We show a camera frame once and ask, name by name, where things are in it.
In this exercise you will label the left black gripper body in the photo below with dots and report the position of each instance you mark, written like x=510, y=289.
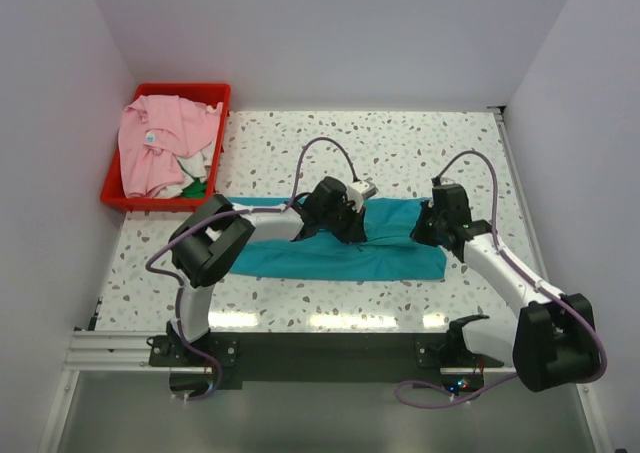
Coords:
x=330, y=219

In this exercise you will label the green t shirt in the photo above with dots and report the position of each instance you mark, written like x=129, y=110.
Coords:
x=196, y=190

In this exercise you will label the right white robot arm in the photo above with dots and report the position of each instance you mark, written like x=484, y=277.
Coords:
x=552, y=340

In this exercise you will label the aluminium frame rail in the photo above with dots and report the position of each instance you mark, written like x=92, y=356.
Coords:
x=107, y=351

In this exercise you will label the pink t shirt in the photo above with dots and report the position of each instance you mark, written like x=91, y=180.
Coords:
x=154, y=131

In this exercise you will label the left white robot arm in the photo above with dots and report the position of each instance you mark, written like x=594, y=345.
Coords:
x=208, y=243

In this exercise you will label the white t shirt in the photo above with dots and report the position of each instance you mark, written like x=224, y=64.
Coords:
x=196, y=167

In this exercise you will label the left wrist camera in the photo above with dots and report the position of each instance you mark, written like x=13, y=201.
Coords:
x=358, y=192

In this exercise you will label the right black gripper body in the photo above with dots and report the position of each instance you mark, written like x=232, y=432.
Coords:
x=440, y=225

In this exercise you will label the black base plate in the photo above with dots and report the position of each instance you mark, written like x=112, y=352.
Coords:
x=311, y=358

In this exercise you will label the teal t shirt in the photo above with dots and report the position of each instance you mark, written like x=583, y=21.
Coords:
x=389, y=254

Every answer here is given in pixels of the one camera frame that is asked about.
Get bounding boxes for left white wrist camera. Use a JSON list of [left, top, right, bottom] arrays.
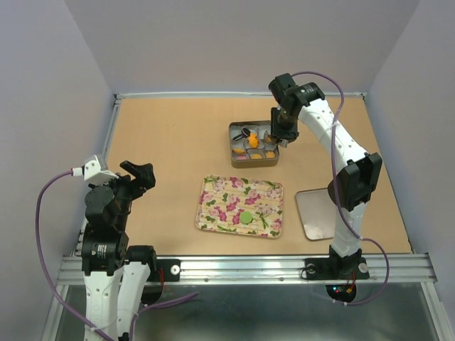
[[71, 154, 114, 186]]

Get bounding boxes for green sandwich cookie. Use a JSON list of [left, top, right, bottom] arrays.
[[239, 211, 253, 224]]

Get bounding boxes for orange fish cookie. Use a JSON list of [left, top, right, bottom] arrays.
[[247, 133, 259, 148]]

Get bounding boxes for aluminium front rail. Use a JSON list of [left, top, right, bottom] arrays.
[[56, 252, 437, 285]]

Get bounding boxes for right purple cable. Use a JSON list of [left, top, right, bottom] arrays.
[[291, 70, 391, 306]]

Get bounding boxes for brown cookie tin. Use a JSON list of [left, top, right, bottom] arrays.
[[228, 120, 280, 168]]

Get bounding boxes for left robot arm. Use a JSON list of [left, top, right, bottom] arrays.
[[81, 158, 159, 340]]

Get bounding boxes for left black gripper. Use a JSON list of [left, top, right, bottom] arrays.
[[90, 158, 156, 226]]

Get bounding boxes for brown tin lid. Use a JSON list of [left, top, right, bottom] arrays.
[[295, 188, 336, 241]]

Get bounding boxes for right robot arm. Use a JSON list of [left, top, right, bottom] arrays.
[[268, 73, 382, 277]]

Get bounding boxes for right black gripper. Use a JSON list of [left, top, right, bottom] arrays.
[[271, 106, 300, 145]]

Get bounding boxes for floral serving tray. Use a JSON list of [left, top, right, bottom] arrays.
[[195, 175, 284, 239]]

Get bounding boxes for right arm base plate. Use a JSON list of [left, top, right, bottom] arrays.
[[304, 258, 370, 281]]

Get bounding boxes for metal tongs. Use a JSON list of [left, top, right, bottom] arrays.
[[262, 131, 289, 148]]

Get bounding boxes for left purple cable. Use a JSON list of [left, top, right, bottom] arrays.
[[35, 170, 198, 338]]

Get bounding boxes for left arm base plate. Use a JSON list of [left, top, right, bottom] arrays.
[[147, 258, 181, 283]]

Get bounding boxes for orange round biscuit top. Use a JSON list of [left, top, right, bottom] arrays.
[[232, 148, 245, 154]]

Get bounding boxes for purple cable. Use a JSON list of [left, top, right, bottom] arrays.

## [Try it]
Exclude the pictures and reproduce every entry exactly.

## [Solution to this task]
We show a camera frame once and ask, name by name, where things are in it.
In this exercise you will label the left black gripper body in the photo below with dots and report the position of each instance you mark, written like x=510, y=289.
Coords:
x=330, y=219

In this exercise you will label the green t shirt in the photo above with dots and report the position of each instance you mark, written like x=129, y=110.
Coords:
x=196, y=190

In this exercise you will label the right white robot arm in the photo above with dots and report the position of each instance you mark, written like x=484, y=277.
Coords:
x=552, y=340

In this exercise you will label the aluminium frame rail in the photo above with dots and report the position of each instance you mark, written like x=92, y=356.
Coords:
x=107, y=351

In this exercise you will label the pink t shirt in the photo above with dots and report the position of each instance you mark, written like x=91, y=180.
Coords:
x=154, y=131

In this exercise you will label the left white robot arm in the photo above with dots and report the position of each instance you mark, written like x=594, y=345.
Coords:
x=208, y=243

In this exercise you will label the white t shirt in the photo above with dots and report the position of each instance you mark, written like x=224, y=64.
Coords:
x=196, y=167

In this exercise you will label the left wrist camera in the photo above with dots and report the position of each instance you mark, written like x=13, y=201.
Coords:
x=358, y=192

In this exercise you will label the right black gripper body in the photo above with dots and report the position of each instance you mark, written like x=232, y=432.
Coords:
x=440, y=225

In this exercise you will label the black base plate in the photo above with dots and report the position of each instance you mark, written like x=112, y=352.
Coords:
x=311, y=358

In this exercise you will label the teal t shirt in the photo above with dots and report the position of each instance you mark, written like x=583, y=21.
Coords:
x=389, y=254

Every answer here is given in pixels of the one camera frame that is asked about.
Get bounding boxes for left white wrist camera. Use a JSON list of [left, top, right, bottom] arrays.
[[71, 154, 114, 186]]

Get bounding boxes for green sandwich cookie. Use a JSON list of [left, top, right, bottom] arrays.
[[239, 211, 253, 224]]

Get bounding boxes for orange fish cookie. Use a JSON list of [left, top, right, bottom] arrays.
[[247, 133, 259, 148]]

Get bounding boxes for aluminium front rail. Use a JSON list of [left, top, right, bottom] arrays.
[[56, 252, 437, 285]]

Get bounding boxes for right purple cable. Use a JSON list of [left, top, right, bottom] arrays.
[[291, 70, 391, 306]]

Get bounding boxes for brown cookie tin. Use a JSON list of [left, top, right, bottom] arrays.
[[228, 120, 280, 168]]

Get bounding boxes for left robot arm. Use a JSON list of [left, top, right, bottom] arrays.
[[81, 158, 159, 340]]

Get bounding boxes for left black gripper. Use a JSON list of [left, top, right, bottom] arrays.
[[90, 158, 156, 226]]

Get bounding boxes for brown tin lid. Use a JSON list of [left, top, right, bottom] arrays.
[[295, 188, 336, 241]]

Get bounding boxes for right robot arm. Use a JSON list of [left, top, right, bottom] arrays.
[[268, 73, 382, 277]]

Get bounding boxes for right black gripper. Use a JSON list of [left, top, right, bottom] arrays.
[[271, 106, 300, 145]]

Get bounding boxes for floral serving tray. Use a JSON list of [left, top, right, bottom] arrays.
[[195, 175, 284, 239]]

Get bounding boxes for right arm base plate. Use a JSON list of [left, top, right, bottom] arrays.
[[304, 258, 370, 281]]

Get bounding boxes for metal tongs. Use a JSON list of [left, top, right, bottom] arrays.
[[262, 131, 289, 148]]

Get bounding boxes for left purple cable. Use a JSON list of [left, top, right, bottom] arrays.
[[35, 170, 198, 338]]

Get bounding boxes for left arm base plate. Use a JSON list of [left, top, right, bottom] arrays.
[[147, 258, 181, 283]]

Get bounding boxes for orange round biscuit top. Use a JSON list of [left, top, right, bottom] arrays.
[[232, 148, 245, 154]]

Get bounding boxes for purple cable. Use a JSON list of [left, top, right, bottom] arrays.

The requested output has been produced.